- **Problem to work on**
The answer is a stretch of the material below, returned exactly: the line containing "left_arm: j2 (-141", the line containing "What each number", and all lines between.

=== Source data ===

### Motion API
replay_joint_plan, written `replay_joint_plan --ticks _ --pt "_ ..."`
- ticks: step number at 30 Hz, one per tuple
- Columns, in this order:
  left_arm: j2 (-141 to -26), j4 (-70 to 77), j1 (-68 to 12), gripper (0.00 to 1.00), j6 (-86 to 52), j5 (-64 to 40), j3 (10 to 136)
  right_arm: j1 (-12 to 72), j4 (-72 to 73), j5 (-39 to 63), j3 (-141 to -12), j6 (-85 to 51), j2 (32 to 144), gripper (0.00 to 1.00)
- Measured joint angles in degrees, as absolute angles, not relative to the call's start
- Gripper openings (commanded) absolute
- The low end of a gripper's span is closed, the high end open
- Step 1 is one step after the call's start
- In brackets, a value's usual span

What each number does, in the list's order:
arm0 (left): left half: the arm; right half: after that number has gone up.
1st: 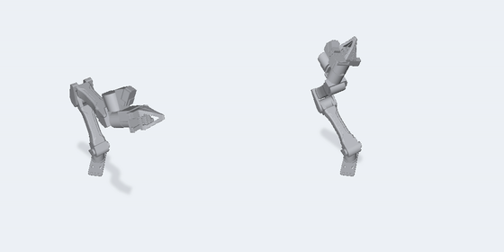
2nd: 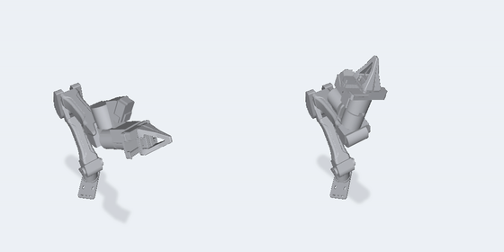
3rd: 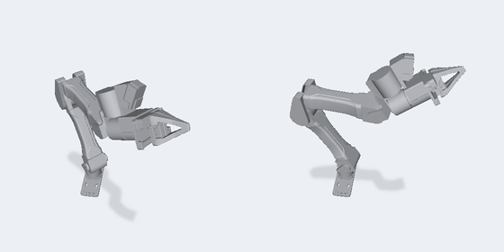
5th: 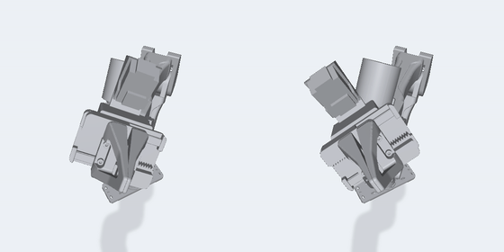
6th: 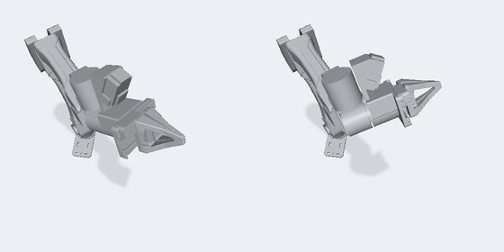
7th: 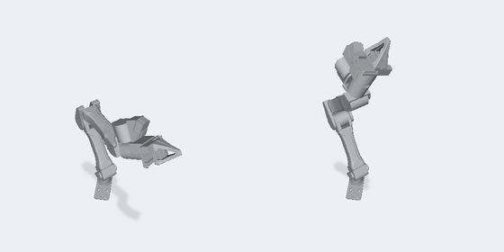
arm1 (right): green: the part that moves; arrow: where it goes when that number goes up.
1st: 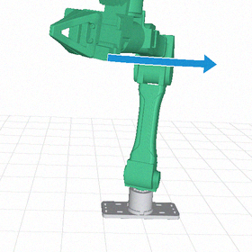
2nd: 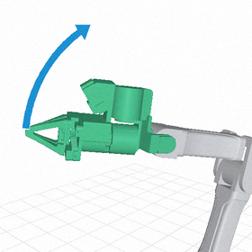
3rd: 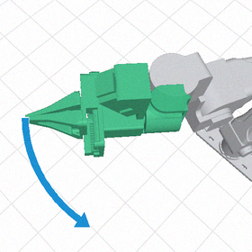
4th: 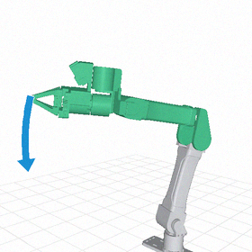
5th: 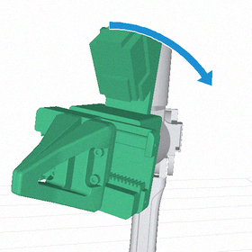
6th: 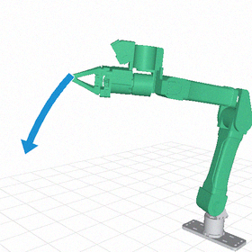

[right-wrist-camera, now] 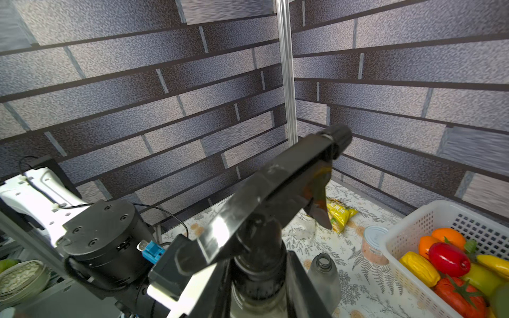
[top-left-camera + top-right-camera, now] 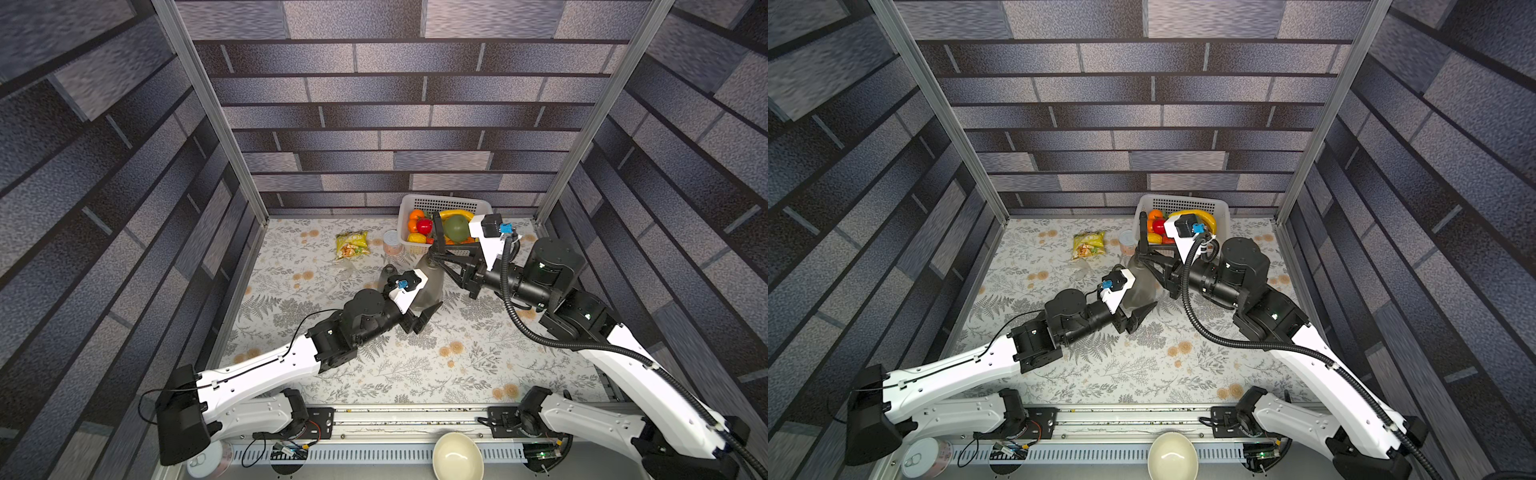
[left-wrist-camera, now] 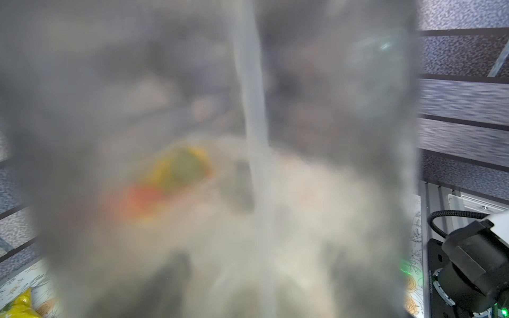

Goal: Attach spray nozzles to spray bottles
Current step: Screw the spray nozzle on the spray bottle.

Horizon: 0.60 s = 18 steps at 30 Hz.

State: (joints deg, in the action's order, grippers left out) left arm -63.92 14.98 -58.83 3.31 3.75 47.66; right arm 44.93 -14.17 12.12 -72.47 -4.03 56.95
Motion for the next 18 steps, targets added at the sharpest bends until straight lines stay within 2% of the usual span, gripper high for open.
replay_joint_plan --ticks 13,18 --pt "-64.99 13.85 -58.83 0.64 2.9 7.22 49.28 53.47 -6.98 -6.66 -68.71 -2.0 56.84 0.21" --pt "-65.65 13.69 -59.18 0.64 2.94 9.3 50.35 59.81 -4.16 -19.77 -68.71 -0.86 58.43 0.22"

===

- **Output**
  left_arm: j2 (-141 to -26), j4 (-70 to 77), j1 (-68 to 12), gripper (0.00 to 1.00), j6 (-86 to 52), j5 (-64 to 40), j3 (10 to 136)
  right_arm: j1 (-12 to 72), j4 (-72 to 73), j5 (-39 to 63), j3 (-141 to -12), j6 (-85 to 51), j2 (32 to 144), gripper (0.00 to 1.00)
- Measured joint angles in degrees, as absolute angles, not relative to the call's start
- Gripper openings (commanded) absolute
- The low end of a gripper's span is closed, the high end open
- Step 1 is one step after the call's start
- In brackets, a value's usual span

What each number does, in the list's order:

Nothing further is needed to complete the exercise.